▶ _Try it_: Pictures aside, repeat every entry exactly.

▶ _Supplied entries_:
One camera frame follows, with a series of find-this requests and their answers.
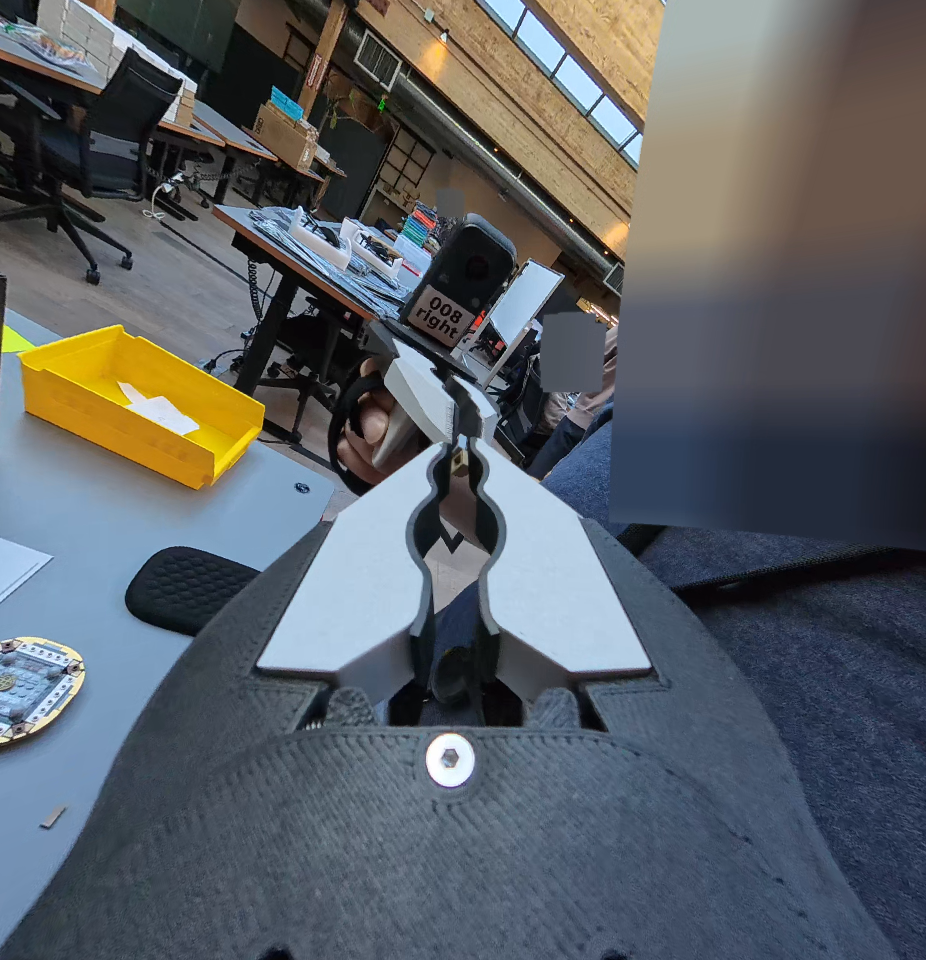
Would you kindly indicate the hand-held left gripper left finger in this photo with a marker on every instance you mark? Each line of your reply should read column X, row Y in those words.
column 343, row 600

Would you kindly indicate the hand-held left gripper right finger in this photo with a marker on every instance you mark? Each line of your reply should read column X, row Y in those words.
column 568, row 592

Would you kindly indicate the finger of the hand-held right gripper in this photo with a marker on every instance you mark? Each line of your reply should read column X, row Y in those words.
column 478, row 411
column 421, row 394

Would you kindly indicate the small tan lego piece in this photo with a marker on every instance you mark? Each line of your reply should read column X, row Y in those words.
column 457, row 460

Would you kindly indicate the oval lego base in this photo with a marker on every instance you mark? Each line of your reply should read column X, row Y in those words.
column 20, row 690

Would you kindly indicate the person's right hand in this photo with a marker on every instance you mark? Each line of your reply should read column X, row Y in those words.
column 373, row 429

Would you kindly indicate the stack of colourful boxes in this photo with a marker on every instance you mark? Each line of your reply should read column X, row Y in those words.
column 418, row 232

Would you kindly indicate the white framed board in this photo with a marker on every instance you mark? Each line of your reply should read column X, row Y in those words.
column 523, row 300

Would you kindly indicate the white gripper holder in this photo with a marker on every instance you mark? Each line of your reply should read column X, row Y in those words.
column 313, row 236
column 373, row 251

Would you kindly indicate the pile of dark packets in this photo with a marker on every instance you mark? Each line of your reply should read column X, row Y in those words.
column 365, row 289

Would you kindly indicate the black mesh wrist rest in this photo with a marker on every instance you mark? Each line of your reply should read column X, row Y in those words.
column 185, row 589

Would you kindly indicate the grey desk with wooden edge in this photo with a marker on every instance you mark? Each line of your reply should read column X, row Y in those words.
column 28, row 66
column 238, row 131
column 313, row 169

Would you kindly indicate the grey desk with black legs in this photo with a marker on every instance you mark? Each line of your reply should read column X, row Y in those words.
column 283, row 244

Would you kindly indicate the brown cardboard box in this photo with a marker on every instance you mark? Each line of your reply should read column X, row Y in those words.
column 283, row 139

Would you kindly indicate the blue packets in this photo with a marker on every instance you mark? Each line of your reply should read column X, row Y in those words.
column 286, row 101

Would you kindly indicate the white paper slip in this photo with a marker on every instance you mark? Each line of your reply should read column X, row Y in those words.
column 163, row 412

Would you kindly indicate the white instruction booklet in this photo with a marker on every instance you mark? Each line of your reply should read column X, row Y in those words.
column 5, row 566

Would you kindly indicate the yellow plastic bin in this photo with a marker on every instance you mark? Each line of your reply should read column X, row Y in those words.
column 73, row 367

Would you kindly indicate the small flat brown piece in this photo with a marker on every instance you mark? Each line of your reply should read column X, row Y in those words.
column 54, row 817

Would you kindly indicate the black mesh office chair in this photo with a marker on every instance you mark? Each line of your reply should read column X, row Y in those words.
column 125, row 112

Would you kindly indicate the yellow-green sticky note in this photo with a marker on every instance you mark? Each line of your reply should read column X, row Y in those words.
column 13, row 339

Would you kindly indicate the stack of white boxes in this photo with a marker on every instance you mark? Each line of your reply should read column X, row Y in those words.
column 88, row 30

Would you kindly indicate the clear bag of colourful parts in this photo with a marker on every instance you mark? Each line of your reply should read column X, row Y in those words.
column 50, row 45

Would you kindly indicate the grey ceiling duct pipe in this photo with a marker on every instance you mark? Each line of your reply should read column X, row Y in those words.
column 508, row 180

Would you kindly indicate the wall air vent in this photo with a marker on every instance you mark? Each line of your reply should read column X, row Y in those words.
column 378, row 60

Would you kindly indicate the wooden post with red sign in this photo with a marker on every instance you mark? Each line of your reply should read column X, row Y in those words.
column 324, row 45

▶ _Written response_:
One camera frame follows, with a series of find-this requests and their answers.
Would you kindly indicate the hand-held left gripper left finger in this photo with a marker on every instance you mark? Each line of your reply should read column X, row Y in those words.
column 343, row 600

Would you kindly indicate the hand-held left gripper right finger in this photo with a marker on every instance you mark? Each line of your reply should read column X, row Y in those words.
column 568, row 592

Would you kindly indicate the finger of the hand-held right gripper in this photo with a marker on every instance you mark? Each line of your reply should read column X, row Y in those words.
column 478, row 411
column 421, row 394

Would you kindly indicate the small tan lego piece in this photo with a marker on every instance you mark? Each line of your reply should read column X, row Y in those words.
column 457, row 460

Would you kindly indicate the oval lego base in this photo with a marker on every instance you mark? Each line of your reply should read column X, row Y in those words.
column 20, row 690

Would you kindly indicate the person's right hand in this photo with a marker on every instance you mark? Each line of your reply should read column X, row Y in those words.
column 373, row 429

Would you kindly indicate the stack of colourful boxes in this photo with a marker on every instance you mark? Each line of your reply should read column X, row Y in those words.
column 418, row 232

Would you kindly indicate the white framed board in this photo with a marker on every instance you mark? Each line of your reply should read column X, row Y in those words.
column 523, row 300

Would you kindly indicate the white gripper holder in this photo with a marker on every instance you mark? Each line of your reply should read column X, row Y in those words.
column 313, row 236
column 373, row 251

Would you kindly indicate the pile of dark packets in this photo with a marker on every instance you mark? Each line of your reply should read column X, row Y in those words.
column 365, row 289

Would you kindly indicate the black mesh wrist rest in this photo with a marker on every instance you mark? Each line of your reply should read column X, row Y in those words.
column 185, row 589

Would you kindly indicate the grey desk with wooden edge in this photo with a marker on every instance you mark? Each line of your reply should read column X, row Y in those words.
column 28, row 66
column 238, row 131
column 313, row 169

Would you kindly indicate the grey desk with black legs in this photo with a marker on every instance you mark? Each line of your reply should read column X, row Y in those words.
column 283, row 244

Would you kindly indicate the brown cardboard box in this photo with a marker on every instance you mark? Each line of your reply should read column X, row Y in those words.
column 283, row 139

Would you kindly indicate the blue packets in this photo with a marker on every instance you mark? Each line of your reply should read column X, row Y in those words.
column 286, row 101

Would you kindly indicate the white paper slip in this photo with a marker on every instance you mark? Each line of your reply should read column X, row Y in those words.
column 163, row 412

Would you kindly indicate the white instruction booklet in this photo with a marker on every instance you mark? Each line of your reply should read column X, row Y in those words.
column 5, row 566

Would you kindly indicate the yellow plastic bin in this photo with a marker on every instance you mark? Each line of your reply should read column X, row Y in those words.
column 73, row 367

Would you kindly indicate the small flat brown piece in this photo with a marker on every instance you mark? Each line of your reply should read column X, row Y in those words.
column 54, row 817

Would you kindly indicate the black mesh office chair in this photo with a marker on every instance you mark? Each line of your reply should read column X, row Y in those words.
column 125, row 112

Would you kindly indicate the yellow-green sticky note in this photo with a marker on every instance you mark? Each line of your reply should read column X, row Y in those words.
column 13, row 339

Would you kindly indicate the stack of white boxes in this photo with a marker on every instance you mark? Each line of your reply should read column X, row Y in those words.
column 88, row 30

Would you kindly indicate the clear bag of colourful parts in this photo with a marker on every instance you mark? Each line of your reply should read column X, row Y in those words.
column 50, row 45

Would you kindly indicate the grey ceiling duct pipe in this photo with a marker on every instance you mark? Each line of your reply should read column X, row Y in those words.
column 508, row 180

Would you kindly indicate the wall air vent in this photo with a marker on every instance you mark? Each line of your reply should read column X, row Y in those words.
column 378, row 60

Would you kindly indicate the wooden post with red sign in this photo with a marker on every instance you mark? Each line of your reply should read column X, row Y in those words.
column 324, row 45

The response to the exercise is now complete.